■ **TASK DETAILS**:
Print each line exactly, beginning with the one where "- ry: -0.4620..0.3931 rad" appears and ending at the last line below.

--- GIVEN DATA Enclosed Below ---

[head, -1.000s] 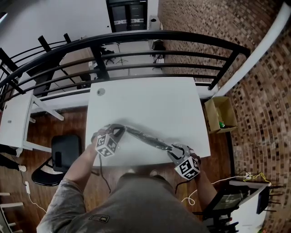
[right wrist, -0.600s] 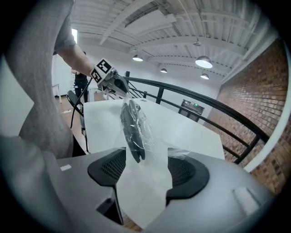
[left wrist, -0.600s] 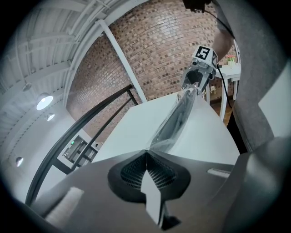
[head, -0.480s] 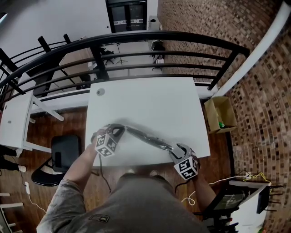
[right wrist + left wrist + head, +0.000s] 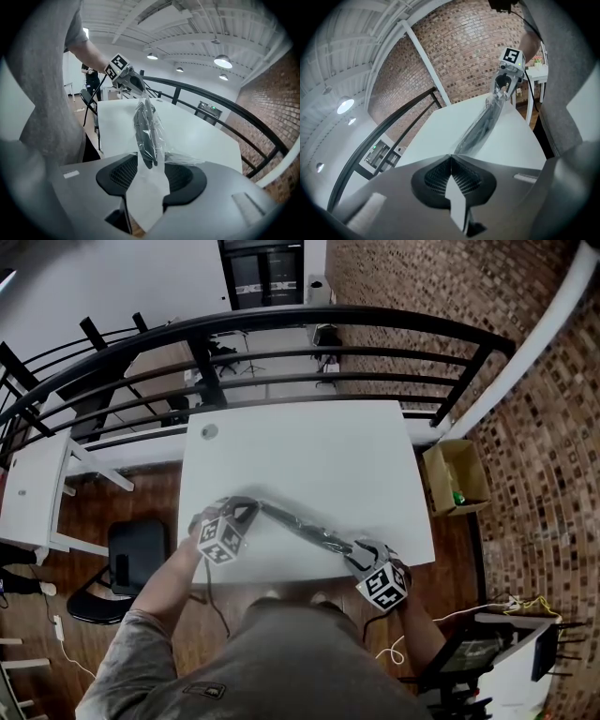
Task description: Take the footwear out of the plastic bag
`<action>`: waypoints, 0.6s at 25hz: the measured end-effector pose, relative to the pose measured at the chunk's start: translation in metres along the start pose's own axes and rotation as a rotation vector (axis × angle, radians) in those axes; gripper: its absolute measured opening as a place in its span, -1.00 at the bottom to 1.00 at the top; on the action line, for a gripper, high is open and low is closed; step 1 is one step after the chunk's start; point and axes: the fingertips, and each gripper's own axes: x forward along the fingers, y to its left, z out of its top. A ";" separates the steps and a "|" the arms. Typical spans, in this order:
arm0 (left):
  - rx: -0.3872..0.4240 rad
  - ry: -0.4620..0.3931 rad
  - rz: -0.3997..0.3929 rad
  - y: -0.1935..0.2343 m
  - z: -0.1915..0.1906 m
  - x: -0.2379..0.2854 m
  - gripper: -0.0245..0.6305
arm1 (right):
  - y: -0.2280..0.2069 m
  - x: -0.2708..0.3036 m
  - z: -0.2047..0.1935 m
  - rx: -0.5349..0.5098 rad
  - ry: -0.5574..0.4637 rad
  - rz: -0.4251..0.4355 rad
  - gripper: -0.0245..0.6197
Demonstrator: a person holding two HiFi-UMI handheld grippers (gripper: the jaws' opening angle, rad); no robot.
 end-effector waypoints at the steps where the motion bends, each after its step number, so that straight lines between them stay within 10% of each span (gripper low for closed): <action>1: -0.001 0.001 0.000 0.000 -0.001 0.000 -0.92 | 0.001 0.001 0.001 -0.004 -0.005 0.002 -0.31; 15: -0.011 0.033 0.014 0.009 -0.015 -0.007 -0.92 | -0.012 -0.003 -0.008 -0.128 0.005 -0.079 -0.65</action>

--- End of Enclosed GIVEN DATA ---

■ **TASK SOLUTION**:
  - ry: -0.4620..0.3931 rad
  - rz: -0.3997..0.3929 rad
  - y: -0.1935..0.2343 m
  - z: -0.1915..0.1906 m
  - x: -0.2379..0.2854 m
  - gripper: -0.0245..0.6305
arm1 (right):
  - y: -0.2280..0.2069 m
  - x: -0.2708..0.3036 m
  - z: -0.2047..0.1935 m
  - rx: -0.5349..0.5098 rad
  - ry: -0.5574..0.4637 rad
  - rz: -0.4251..0.4355 rad
  - gripper: -0.0245..0.6197
Demonstrator: a person holding two HiFi-UMI handheld grippers (gripper: the jaws' opening angle, rad); no robot.
 end-effector waypoints at the steps where the motion bends, each after its step number, so that straight lines between them stay within 10% of each span (gripper low for closed): <action>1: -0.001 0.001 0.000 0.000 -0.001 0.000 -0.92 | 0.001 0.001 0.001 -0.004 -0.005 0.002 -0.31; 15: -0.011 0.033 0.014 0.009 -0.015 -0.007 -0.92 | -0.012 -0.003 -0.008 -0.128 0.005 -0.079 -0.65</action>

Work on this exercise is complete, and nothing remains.